BPA Customers Call for
Major BiOp Re-Write, End to Summer Spill

by Bill Rudolph
NW Fishletter, December 19, 2003

A group of public and private utilities have called for an end to BPA's $100-million summer spill program in the Columbia Basin. Citing a recent analysis that estimated only about 15 ESA listed Snake River fall chinook would be lost if the program was canned, ex-BPA administrator Randy Hardy said "We can have it all, both power and fish."

He also called for a major re-write of the BiOp that's now in remand with federal authorities who still haven't decided whether to tweak it to satisfy a federal judge or begin a major overhaul before next June.

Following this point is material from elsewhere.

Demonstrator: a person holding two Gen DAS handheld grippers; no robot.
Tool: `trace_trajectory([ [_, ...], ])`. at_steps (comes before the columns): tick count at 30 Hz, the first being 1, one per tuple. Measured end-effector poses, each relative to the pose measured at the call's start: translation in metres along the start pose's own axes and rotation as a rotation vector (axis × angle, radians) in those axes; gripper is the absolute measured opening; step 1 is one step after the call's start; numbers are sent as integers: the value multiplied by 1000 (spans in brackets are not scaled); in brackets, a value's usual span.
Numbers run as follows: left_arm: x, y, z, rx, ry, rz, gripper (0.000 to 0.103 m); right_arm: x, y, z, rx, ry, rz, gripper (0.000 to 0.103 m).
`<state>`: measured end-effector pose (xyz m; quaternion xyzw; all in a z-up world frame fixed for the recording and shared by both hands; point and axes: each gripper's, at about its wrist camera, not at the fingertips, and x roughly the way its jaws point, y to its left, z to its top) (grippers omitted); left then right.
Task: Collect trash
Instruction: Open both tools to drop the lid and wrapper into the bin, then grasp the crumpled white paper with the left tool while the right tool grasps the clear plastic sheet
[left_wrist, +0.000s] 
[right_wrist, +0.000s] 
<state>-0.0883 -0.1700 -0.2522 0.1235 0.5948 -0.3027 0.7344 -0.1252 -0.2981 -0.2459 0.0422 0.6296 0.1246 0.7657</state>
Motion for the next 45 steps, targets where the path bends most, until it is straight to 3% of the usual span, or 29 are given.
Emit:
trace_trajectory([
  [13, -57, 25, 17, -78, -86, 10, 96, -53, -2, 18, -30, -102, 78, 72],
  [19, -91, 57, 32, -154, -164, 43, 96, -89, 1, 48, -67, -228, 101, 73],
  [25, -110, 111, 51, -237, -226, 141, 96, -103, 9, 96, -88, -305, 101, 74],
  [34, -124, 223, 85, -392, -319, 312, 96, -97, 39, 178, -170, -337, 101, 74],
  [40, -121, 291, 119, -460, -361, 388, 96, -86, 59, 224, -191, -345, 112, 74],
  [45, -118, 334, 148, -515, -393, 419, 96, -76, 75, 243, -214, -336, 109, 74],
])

At last week's meeting of the Northwest Power and Conservation Council, Hardy outlined the utilities' plan that calls for ending summer spill, while operating turbines outside of peak operating efficiency to improve fish survival. Hardy said other programs like the pikeminnow bounty program to cut predation of young salmon could be increased to help offset fish losses from ending the spill program. A new agreement to further reduce stranding of Hanford Reach juveniles could add thousands of returning adults. He also pointed to partial harvest buyouts to satisfy fishermen.

But fishing, tribal and environmental interests were quick to challenge the proposal. At the council meeting, Umatilla tribal trustee Jay Minthorn said 11,000 fall chinook would be lost in 2006 and 2007 if only August spill was eliminated.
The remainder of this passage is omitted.